Kronenhalle Bar in Zürich

Drei Sommer-Cocktails, die Gäste in der Kronenhalle Bar nicht verpassen dürfen: Amaro Mio, Lost in Berlin und Sakura.

Womit würden Sie diese Flaschen zu Hause kombinieren?
Wermut, Amaro und versetzter Wein lassen sich jeweils hervorragend mixen mit Tonic Water oder Schaumwein im Verhältnis eins zu zwei. Zusätzlich gibts in Italien noch ein altes Sprichwort, das als Leitfaden dienen kann: Dunkler Wermut funktioniert immer mit Orangenscheiben, heller immer mit Zitronenscheiben. Und wichtig: Die Flaschen stets im Kühlschrank lagern, sobald sie einmal geöffnet wurden.

Geht sowas auch ohne Alkohol?
Aus den alkoholfreien Wermuts von Martini und Jsotta lassen sich sehr gute Drinks machen. Noch decken sie zwar nicht das ganze Aroma-Spektrum eines regulären Wermuts ab, aber aktuell passiert gerade sehr viel auf dem Gebiet der alkoholfreien Aperitif-Getränke.

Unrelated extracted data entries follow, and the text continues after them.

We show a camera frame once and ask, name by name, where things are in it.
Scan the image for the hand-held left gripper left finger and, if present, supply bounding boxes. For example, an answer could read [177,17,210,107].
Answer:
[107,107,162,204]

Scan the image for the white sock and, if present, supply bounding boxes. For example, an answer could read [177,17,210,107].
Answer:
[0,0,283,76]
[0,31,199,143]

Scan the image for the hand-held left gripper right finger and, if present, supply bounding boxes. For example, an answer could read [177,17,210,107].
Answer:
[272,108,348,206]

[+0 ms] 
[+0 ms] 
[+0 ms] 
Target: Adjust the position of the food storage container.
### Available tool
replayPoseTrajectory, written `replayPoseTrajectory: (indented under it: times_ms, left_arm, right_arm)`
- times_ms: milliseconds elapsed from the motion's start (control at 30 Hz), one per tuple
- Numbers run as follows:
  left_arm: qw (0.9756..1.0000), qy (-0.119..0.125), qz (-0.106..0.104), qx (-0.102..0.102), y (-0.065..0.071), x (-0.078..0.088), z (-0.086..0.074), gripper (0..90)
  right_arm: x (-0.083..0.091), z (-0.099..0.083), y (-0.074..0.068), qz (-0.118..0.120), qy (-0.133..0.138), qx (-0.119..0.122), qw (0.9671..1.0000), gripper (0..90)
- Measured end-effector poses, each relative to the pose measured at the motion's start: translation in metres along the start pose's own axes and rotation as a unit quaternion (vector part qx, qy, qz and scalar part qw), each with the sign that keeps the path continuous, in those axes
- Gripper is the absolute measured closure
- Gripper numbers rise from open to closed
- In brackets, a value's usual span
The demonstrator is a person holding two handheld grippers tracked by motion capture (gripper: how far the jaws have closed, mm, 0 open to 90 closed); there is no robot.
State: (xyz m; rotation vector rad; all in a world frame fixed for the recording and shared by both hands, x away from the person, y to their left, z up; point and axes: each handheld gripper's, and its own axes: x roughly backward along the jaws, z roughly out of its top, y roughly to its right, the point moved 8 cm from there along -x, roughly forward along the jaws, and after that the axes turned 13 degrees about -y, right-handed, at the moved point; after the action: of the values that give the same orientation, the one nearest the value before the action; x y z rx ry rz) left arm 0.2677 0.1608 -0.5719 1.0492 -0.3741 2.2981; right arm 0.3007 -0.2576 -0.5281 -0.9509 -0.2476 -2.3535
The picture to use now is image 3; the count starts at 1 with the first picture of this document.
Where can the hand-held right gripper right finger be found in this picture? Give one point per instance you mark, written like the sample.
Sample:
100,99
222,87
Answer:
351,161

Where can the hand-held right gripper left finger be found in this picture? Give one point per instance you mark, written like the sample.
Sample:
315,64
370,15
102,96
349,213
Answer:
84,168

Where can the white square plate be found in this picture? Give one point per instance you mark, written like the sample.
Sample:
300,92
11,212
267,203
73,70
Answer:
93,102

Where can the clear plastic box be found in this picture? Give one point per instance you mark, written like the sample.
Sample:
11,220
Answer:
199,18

Welchen Sommer-Cocktail dürfen Gäste bei Ihnen in der Kronenhalle Bar nicht verpassen?
«Sakura» – meine neueste Eigenkreation, inspiriert durch die japanische Kirschblüte. Der Cocktail ist noch nicht auf der Karte, kann aber bereits bestellt werden. Die Basis ist «Morellino», ein Kirschlikör aus Schattenmorelle, dann kommen Sake, Verjus, Rin Quin Quin, Gurken und Orangenblütenwasser hinzu. Ein klarer Drink mit floralen Noten – trocken, harmonisch und balanciert. Der Kirschlikör verleiht ihm ein filigranes Mandelaroma. Ansonsten kann ich auch den «Lost in Berlin» von David Marxer empfehlen aus Wermut und Amaro, wo Quittenschnaps noch einen Hauch Frische beisteuert.

Kronenhalle Bar in Zürich

Kunstwerke von Picasso und Matisse hängen an den Wänden zwischen den Leuchten der Gebrüder Giacometti.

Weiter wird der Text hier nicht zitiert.